Mit 18 Jahren, 1842, schrieb Anton Bruckner seine erste Messe, und diese Windhaager Messe war seine erste größere Komposition. In der zweiten Hälfte der Sechziger Jahre entstanden die drei großen Moll-Messen, quasi zeitgleich mit der ersten Symphonie und damit an der Scharniere zwischen den Phasen der geistlichen Vokalmusik und der Symphonik.
Die f-Moll-Messe entspricht ganz Bruckners religiöser Haltung: Der sündige Mensch steht ehrfürchtig und büßend dem guten und barmherzigen Gott gegenüber. Diesen Kontrast bringt der Komponist mit zwei Methoden zum Ausdruck, die Ernst Decsey Verzückungs- und Misereregebärde genannt hat. Sie zeigen uns den schildernden und den bekennenden Bruckner. Decsey hat es so formuliert: « Er bezeugt sich oder begleitet ausmalend die heilige Handlung. »
Diesen Kontrast herauszuarbeiten scheint für Robin Ticciati, der von 2010 bis 2013 Erster Gastdirigent der Bamberger Symphoniker war, eine der wichtigsten Gestaltungsideen seiner Interpretation zu sein.
Sehr vergeistigt, zart und innig-demütig beginnt das ‘Kyrie’, schwingt sich mehrmals zu Ehren Gottes auf und sinkt immer wieder ‘nieder’, um mit einem leise formulierten Fragezeichen zu enden.
Der Gloria-Preisgesang hat bei Ticciati viel Enthusiasmus, ohne, dass das auf Kosten des ausgeprägten Lyrismus dieser Musik gehen würde. Im Adagio des ‘Qui tollis’ bleibt das Flehen sehr zuversichtlich und mündet in den jubelnden Schluss.
Zwischen der Sachlichkeit des ‘Credo’-Beginns, dem zart-verehrenden ‘Incarnatus’, dem Schmerz im ‘Crucifixus’ und dem Glanz des ‘Et resurrexit’ entstehen in dieser Aufnahme packende dramatische Gegensätze.
Das ‘Sanctus’ beginnt in der tiefen Ehrfurcht des gläubigen Komponisten und bringt erst ab dem ‘Dominus Deus Sabaoth’ frischen Jubel.

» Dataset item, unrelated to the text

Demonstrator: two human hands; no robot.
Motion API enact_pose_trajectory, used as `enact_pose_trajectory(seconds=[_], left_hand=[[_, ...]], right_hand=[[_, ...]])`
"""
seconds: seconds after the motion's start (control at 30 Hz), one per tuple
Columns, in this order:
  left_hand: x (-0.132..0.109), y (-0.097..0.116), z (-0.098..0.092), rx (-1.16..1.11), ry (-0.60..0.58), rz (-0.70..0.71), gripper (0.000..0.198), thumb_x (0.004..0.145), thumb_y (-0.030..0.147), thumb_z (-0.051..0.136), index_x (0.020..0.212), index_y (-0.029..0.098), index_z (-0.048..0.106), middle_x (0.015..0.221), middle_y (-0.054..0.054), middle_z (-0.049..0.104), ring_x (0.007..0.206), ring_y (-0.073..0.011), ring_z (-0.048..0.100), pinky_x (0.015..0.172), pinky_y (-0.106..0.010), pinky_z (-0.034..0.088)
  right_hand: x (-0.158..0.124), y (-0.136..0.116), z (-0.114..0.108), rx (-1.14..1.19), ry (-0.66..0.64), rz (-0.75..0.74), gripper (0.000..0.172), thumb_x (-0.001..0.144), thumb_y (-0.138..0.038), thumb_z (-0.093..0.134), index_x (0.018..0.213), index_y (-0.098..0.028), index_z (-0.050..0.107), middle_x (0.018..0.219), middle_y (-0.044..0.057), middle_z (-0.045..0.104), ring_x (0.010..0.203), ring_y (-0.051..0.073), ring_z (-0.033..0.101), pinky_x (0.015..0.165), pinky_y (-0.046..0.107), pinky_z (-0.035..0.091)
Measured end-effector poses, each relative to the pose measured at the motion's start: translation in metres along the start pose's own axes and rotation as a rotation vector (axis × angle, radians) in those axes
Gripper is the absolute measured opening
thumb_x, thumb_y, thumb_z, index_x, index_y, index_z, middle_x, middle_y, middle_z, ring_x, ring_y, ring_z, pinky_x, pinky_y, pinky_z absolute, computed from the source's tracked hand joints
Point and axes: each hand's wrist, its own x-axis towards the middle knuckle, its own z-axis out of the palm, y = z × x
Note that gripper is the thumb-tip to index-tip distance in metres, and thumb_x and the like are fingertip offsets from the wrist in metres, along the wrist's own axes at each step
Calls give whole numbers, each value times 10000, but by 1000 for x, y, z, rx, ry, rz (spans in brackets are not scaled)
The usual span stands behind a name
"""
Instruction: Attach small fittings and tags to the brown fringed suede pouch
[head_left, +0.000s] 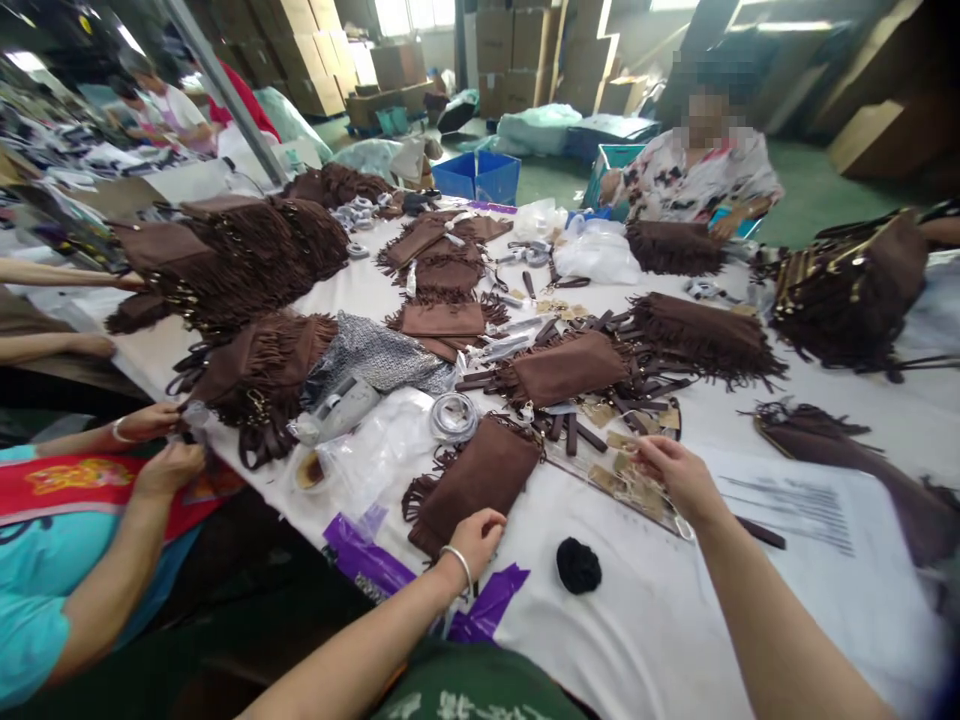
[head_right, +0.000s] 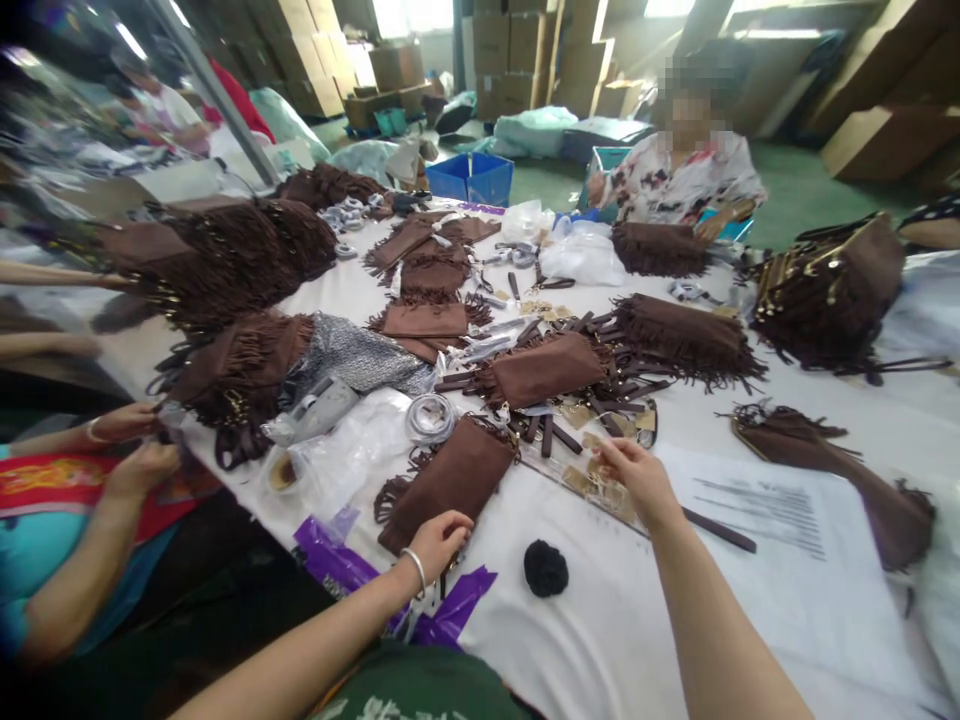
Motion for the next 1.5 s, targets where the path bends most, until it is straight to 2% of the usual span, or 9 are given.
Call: enact_pose_trajectory(seconds=[0.17, 0.3, 0.57, 0.73, 1.0, 1.13, 1.27, 1.4, 1.5], left_hand=[[-2, -6, -11, -18, -33, 4, 229, 774, 204, 441, 898, 158, 629, 842, -33, 651, 779, -136, 585, 732, -232, 445], [-2, -5, -14, -10, -58, 6, 230, 762, 175, 447, 893, 155, 635, 830, -32, 654, 773, -138, 587, 731, -236, 448], [22, 37, -14, 37, -89, 245, 236, 767, 180, 468, 928, 171, 641, 913, -39, 649, 847, -152, 578, 811, -258, 438], [51, 45, 7, 188, -145, 269, 242, 761, 184, 489, 948, 159, 640, 949, -58, 633, 869, -172, 565, 828, -277, 439], [75, 12, 52, 586, -225, 279, 218, 761, 157, 519, 951, 138, 625, 971, -98, 582, 971, -240, 498, 902, -362, 389], [78, 6, 68, 617, -228, 257, 221, 759, 136, 532, 971, 119, 595, 973, -129, 547, 996, -267, 463, 894, -399, 379], [79, 3, 72, 611, -190, 234, 244, 776, 130, 501, 1008, 121, 578, 973, -116, 544, 983, -249, 460, 898, -384, 372], [69, -6, 67, 518, -94, 191, 236, 798, 140, 457, 991, 158, 592, 890, -60, 565, 901, -187, 490, 868, -316, 395], [51, -16, 63, 393, 17, 151, 227, 774, 131, 471, 950, 168, 610, 828, -36, 569, 846, -163, 504, 843, -297, 410]], right_hand=[[-14, -5, 11, -95, 36, -24, 367, 663, -534, 603, 836, -212, 636, 847, 40, 670, 750, 161, 604, 601, 246, 483], [-24, -14, 15, -182, 51, -3, 332, 620, -491, 659, 759, -190, 645, 698, 37, 661, 617, 148, 585, 489, 229, 441], [-59, -36, 47, 24, 47, 14, 343, 663, -485, 655, 816, -179, 622, 824, 54, 677, 649, 115, 591, 498, 179, 469], [-73, -45, 44, 261, 165, -68, 315, 674, -429, 672, 847, -174, 608, 869, 55, 676, 720, 119, 618, 578, 174, 508], [-57, -39, 24, 262, 384, -220, 294, 709, -409, 633, 871, -169, 584, 865, 54, 674, 730, 135, 626, 642, 241, 517], [-42, -11, 29, -134, 173, -128, 315, 741, -420, 562, 934, -174, 595, 920, 82, 660, 800, 187, 619, 696, 324, 505], [-43, 45, 49, -738, -31, -133, 373, 749, -314, 526, 1109, -217, 535, 1033, 82, 607, 809, 197, 589, 764, 367, 455], [-55, 98, 90, -888, -421, -241, 202, 781, -272, 490, 963, -232, 569, 989, 50, 579, 859, 180, 555, 773, 308, 426], [-53, 117, 119, -1028, -461, -255, 155, 757, -212, 516, 899, -188, 574, 994, 98, 569, 958, 228, 519, 758, 314, 408]])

Unter Ticciatis inspirierter Leitung und mit der Betonung des Lyrismus wird das ‘Benedictus’ zur mystisch-seligen Musik, wie man sie später in den symphonischen Adagios und insbesondere in der Achten Symphonie wiederfindet. Das ‘Agnus Dei’ ist stimmungsmäßig ein Pendant zum Kyrie, nur, und allem Moll zum Trotz, mit mehr Zuversicht. Ticciati betont das mit einem sehr sanften, sinnlichen Wohlklang, und einer, wie in allen anderen Messteilen, perfekten Balance zwischen Orchester und Stimmen. Die Bitte nach Frieden wird hier zum Frieden selbst. Und so werden, bei allem Jubel, der gelegentlich zu hören ist, vor allem Ruhe und Besinnlichkeit zu dominierenden Stimmungsquellen für diese in allen Hinsichten exzellente Aufführung.
Der Chor des Bayerischen Rundfunks wartet in dieser Einspielung mit einer ebenso beeindruckenden Leistung auf wie das Orchester, und die Solisten, von denen der Dirigenten viel zarten Gesang verlangt, werden ihrer Aufgabe vollauf gerecht. Ticciati scheint sie eh als Teil des Chors zu sehen, dem ohnehin die Hauptaufgabe zufällt.
If Robin Ticciati’s wonderful performance of Bruckner’s Third and last mass does not lack any jubilatory effect, it is the conductor’s sense for lyricism and sweet, quietly reverential music of which this mass has an abundance of, that marks his magnificent interpretation.